Filmbuch-Rezensionen
Filmbuch des Jahres
2005
Filmbuch des Jahres

Michael Ondaatje
Die Kunst des Filmschnitts
Gespräche mit Walter Murch
Carl Hanser, München und Wien 2005
338 S., 27,90 €
ISBN 3-446-20588-8

Michael Ondaatje:
Die Kunst des Filmschnitts

Der Autor Ondaatje und der Cutter Murch haben sich 1996 bei den Dreharbeiten zu the english patient kennen gelernt. Zwischen Juli 2000 und Juni 2001 führten sie fünf Gespräche über das Filmemachen, speziell über Tondesign und Montage, die 2002 als Buch in den USA publiziert wurden. Gerhard Midding hat es übersetzt.

Ondaatje verfügt über eine erstaunliche filmhistorische Kompetenz, Murch bringt sein präzises Erinnerungsvermögen, vielfältige Arbeitserfahrungen und ein weites Interessensspektrum (Musik, Literatur, Astronomie, Kunst) in die Gespräche ein. Wir hören viel über die Zusammenarbeit mit den Regisseuren Francis Ford Coppola, George Lucas, Fred Zinnemann, Philip Kaufman und Anthony Minghella. Eine lange und besonders interessante Passage handelt von einem Neuschnitt des Orson Welles-Films touch of evil nach einem Memo von Welles zusammen mit Rick Schmidlin. Ein intelligentes und vielschichtiges Buch.

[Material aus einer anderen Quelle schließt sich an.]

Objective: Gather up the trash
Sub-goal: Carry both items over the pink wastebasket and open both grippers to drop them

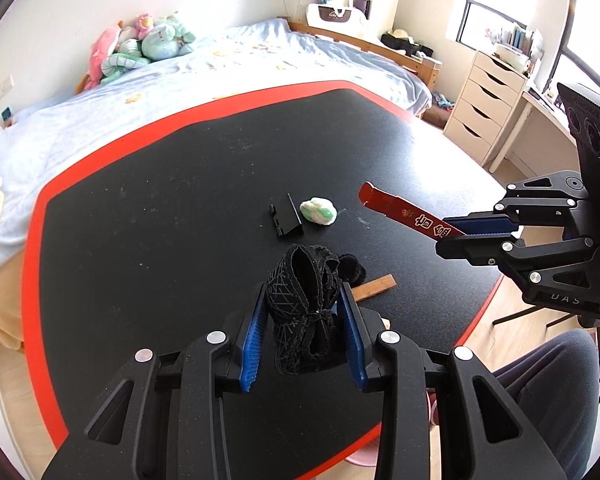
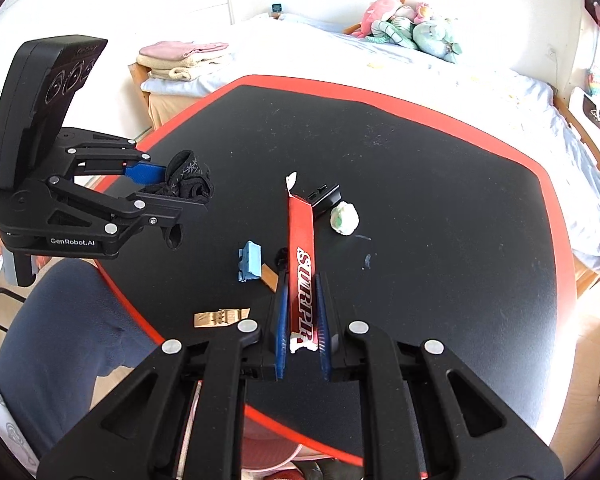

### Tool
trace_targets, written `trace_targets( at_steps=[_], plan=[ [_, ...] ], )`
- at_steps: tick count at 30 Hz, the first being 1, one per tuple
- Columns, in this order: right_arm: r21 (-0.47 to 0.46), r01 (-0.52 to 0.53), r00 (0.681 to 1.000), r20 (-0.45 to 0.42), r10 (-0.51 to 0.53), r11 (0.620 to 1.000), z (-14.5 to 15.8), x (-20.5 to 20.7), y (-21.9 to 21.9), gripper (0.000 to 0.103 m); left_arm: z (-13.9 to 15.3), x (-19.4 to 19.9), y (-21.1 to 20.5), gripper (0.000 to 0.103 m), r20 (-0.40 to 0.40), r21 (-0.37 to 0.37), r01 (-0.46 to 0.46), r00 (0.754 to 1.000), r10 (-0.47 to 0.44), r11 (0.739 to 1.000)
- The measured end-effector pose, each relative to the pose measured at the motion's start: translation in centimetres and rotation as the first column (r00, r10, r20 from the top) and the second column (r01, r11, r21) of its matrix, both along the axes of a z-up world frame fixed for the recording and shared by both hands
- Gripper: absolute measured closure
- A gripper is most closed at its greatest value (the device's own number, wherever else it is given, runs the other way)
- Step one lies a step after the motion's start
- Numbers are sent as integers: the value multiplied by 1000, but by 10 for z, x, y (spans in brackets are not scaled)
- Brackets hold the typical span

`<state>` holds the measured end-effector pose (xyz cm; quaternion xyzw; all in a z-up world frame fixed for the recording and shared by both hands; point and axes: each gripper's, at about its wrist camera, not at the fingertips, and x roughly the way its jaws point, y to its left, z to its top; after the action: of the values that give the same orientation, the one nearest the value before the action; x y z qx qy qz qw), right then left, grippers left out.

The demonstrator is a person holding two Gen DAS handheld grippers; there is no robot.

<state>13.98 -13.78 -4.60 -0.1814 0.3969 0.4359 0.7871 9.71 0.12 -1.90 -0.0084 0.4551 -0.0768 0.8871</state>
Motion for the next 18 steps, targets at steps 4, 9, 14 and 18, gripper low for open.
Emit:
trace_targets(
  at_steps=[4,9,14,18],
  plan=[
    [37,28,1000,-2,-28,999,12,-17,-9,91,7,-16,-9,68,21,-1,27,999,-27,1000],
    [76,49,999,5,-50,996,21,-41,-24,90,14,-35,-20,68,40,-13,53,998,-53,999],
    [94,74,996,34,-77,993,27,-70,-40,90,14,-53,-33,68,50,-22,82,995,-81,996],
    [76,87,995,47,-90,993,19,-96,-48,90,7,-67,-42,68,46,-33,99,994,-97,995]
  ],
)
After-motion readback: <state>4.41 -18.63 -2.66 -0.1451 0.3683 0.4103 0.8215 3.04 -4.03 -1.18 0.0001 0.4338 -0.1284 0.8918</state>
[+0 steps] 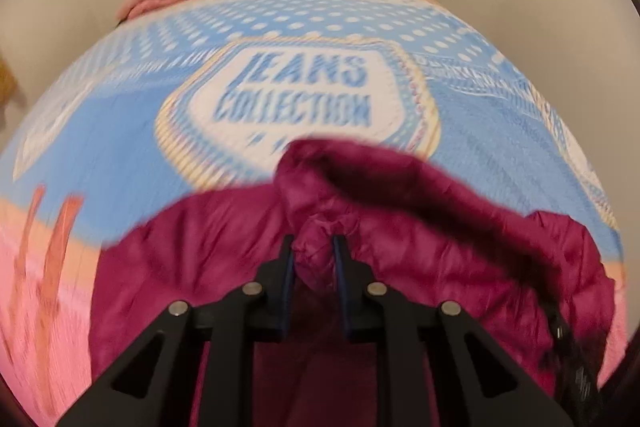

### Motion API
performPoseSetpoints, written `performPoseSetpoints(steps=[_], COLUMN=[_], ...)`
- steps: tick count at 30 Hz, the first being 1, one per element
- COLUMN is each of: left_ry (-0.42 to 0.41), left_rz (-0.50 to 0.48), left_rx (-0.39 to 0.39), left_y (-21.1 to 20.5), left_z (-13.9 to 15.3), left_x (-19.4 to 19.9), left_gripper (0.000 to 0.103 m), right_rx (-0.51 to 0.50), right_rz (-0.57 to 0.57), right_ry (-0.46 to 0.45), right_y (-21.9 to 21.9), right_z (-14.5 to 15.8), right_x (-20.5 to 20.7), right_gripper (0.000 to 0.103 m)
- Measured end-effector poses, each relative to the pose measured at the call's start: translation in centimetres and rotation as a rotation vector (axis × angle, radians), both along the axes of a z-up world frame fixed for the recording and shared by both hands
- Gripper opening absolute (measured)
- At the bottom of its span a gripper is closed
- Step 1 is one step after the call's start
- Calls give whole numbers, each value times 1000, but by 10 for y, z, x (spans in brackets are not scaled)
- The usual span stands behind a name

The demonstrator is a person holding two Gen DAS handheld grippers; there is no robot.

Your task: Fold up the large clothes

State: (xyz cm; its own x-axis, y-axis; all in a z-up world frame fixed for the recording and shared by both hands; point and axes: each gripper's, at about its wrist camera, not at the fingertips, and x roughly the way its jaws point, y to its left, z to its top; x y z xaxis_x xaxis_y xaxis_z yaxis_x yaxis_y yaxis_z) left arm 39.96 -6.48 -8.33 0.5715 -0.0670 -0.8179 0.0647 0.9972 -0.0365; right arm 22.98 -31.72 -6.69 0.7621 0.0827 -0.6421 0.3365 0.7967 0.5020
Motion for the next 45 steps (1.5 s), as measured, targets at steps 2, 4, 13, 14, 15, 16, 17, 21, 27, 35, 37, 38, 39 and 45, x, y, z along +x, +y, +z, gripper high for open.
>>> performPoseSetpoints(steps=[2,4,13,14,15,16,17,21,27,35,37,38,39,45], left_ry=[21,32,-88,-88,-85,-84,-85,-91,-95,-96,-97,-95,-85,-172], left_rz=[37,73,115,120,125,127,127,125,123,117,110,103,85,-10], left_rx=[-69,-125,-193,-211,-240,-282,-306,-319,-316,-350,-359,-363,-356,-307], left_y=[18,26,29,32,36,41,45,46,48,53,53,54,53,66], left_z=[-5,-12,-44,-43,-44,-45,-45,-46,-45,-46,-45,-44,-41,20], left_x=[-18,-31,-57,-56,-55,-55,-55,-55,-58,-58,-58,-58,-58,-85], left_gripper=[20,20,24,24,24,24,24,24,24,24,25,25,25,53], right_rx=[-1,-2,29,44,72,96,98,-79,-163,-233,-213,-203,-177,-161], right_rz=[0,0,2,7,12,2,-30,-257,-19,246,246,251,249,240], right_ry=[1,1,0,3,12,13,-12,-158,-27,349,242,210,176,138], right_y=[0,0,-3,-5,-9,-14,-19,-27,22,77,71,69,65,64], right_z=[0,0,-2,0,2,8,17,77,96,18,6,1,-2,-6], right_x=[0,0,2,3,2,-1,-9,-46,53,87,68,63,59,57], right_gripper=[7,7,8,9,9,9,9,9,9,9,9,9,9,7])
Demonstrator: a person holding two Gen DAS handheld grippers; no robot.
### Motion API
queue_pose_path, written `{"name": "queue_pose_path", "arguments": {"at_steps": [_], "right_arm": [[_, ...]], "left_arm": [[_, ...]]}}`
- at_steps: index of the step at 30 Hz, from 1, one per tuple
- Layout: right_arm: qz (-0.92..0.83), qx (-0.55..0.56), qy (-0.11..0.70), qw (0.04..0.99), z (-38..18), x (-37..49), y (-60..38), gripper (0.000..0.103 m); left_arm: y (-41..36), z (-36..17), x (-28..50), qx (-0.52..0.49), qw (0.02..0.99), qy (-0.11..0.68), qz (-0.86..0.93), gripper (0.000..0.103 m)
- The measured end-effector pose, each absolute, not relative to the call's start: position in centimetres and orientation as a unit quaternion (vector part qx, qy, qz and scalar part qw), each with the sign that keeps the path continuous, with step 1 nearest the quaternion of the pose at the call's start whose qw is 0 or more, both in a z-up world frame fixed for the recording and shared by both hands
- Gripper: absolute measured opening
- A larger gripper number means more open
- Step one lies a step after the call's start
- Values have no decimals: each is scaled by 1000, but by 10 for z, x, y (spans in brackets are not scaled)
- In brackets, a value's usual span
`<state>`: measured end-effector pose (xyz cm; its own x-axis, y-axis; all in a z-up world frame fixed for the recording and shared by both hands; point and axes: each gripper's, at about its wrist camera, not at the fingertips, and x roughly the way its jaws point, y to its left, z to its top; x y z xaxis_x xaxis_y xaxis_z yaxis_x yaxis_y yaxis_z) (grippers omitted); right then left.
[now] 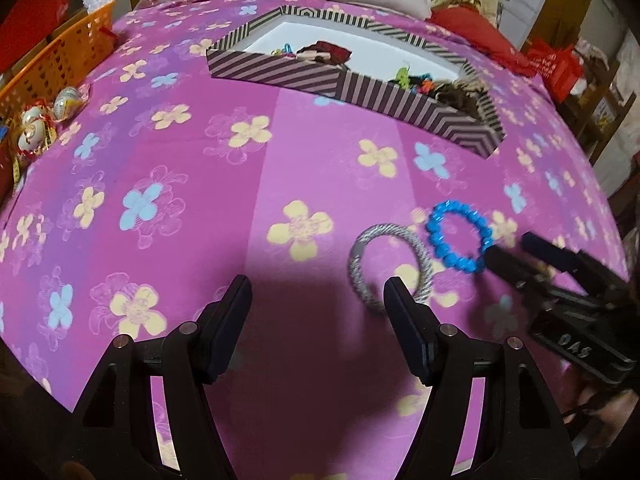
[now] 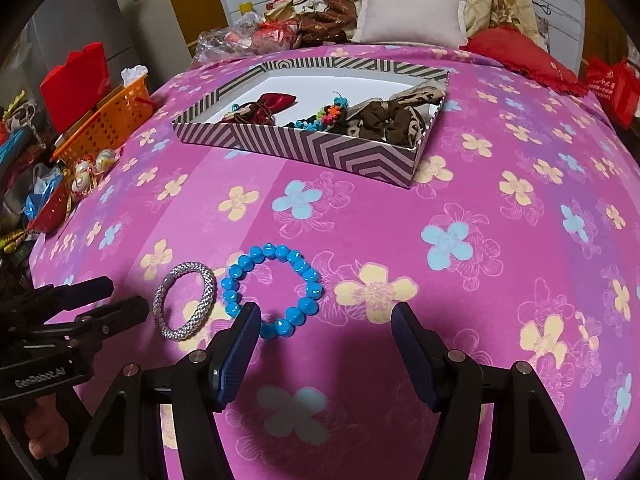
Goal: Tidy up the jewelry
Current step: 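Grasp the silver rope bangle with the left tool while the right tool grasps the blue bead bracelet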
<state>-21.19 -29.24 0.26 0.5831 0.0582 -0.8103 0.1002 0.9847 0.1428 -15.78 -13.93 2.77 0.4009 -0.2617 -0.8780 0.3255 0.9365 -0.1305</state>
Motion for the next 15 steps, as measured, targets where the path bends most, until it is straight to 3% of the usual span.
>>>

Peter Körte hat es für die Frankfurter Allgemeine Sonntagszeitung rezensiert:

„In Deutschland würde man kaum einen Schriftsteller finden, der sich nicht nur so gut im Kino auskennt wie der Kanadier Michael Ondaatje, sondern auch ein so passionierter und neugieriger Gesprächspartner des Cutters Walter Murch gewesen wäre. Ondaatje und Murch haben sich bei der Verfilmung von Ondaatjes Roman „Der englische Patient“ kennengelernt. Murch war für Ton und Bildschnitt verantwortlich, und der Schriftsteller war von der Arbeit des Cutters so fasziniert, daß er unbedingt ein Buch über ihn und mit ihm machen wollte.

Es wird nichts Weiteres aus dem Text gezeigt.